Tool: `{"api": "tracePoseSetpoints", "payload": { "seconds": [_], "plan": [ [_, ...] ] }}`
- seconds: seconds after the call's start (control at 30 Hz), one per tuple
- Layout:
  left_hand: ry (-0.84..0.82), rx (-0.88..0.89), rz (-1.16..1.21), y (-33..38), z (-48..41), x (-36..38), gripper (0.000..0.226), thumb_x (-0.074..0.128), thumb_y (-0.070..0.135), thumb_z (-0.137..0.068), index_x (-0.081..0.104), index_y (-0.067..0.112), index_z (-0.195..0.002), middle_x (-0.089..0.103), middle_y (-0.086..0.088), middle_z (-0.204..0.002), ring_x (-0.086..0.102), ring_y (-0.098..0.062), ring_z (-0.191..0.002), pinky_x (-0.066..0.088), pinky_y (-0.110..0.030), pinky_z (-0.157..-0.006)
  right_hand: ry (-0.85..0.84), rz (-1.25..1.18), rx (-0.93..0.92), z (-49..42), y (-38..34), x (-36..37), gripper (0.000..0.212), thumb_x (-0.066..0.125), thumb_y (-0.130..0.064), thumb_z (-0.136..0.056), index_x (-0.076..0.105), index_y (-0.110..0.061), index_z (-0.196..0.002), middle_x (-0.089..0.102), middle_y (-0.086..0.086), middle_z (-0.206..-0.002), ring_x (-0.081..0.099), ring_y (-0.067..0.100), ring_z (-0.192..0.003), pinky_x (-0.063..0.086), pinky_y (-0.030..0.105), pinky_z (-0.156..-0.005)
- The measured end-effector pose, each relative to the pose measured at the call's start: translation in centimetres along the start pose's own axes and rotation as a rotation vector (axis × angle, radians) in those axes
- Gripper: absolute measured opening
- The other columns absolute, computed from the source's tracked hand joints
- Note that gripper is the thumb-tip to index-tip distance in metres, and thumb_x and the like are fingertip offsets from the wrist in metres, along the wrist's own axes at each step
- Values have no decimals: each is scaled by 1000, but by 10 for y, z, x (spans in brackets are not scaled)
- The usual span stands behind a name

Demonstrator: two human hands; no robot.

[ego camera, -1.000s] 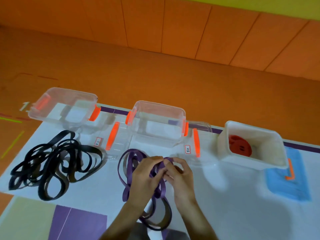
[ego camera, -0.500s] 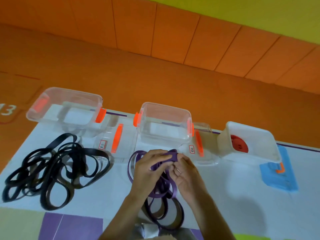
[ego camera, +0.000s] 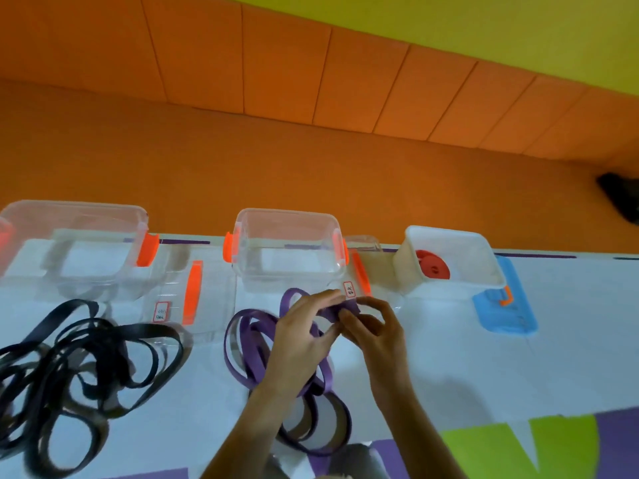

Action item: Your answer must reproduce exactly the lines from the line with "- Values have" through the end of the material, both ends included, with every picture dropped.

Task solution:
- Values have no decimals: each is scaled by 1000, but by 10 for y, z, x (spans in brackets are not scaled)
- The usual span stands behind a name

Demonstrator: two human hands; no robot.

[ego camera, -1.000s] 
[ego camera, -0.500s] 
[ego camera, +0.000s] 

A complete answer has now been given.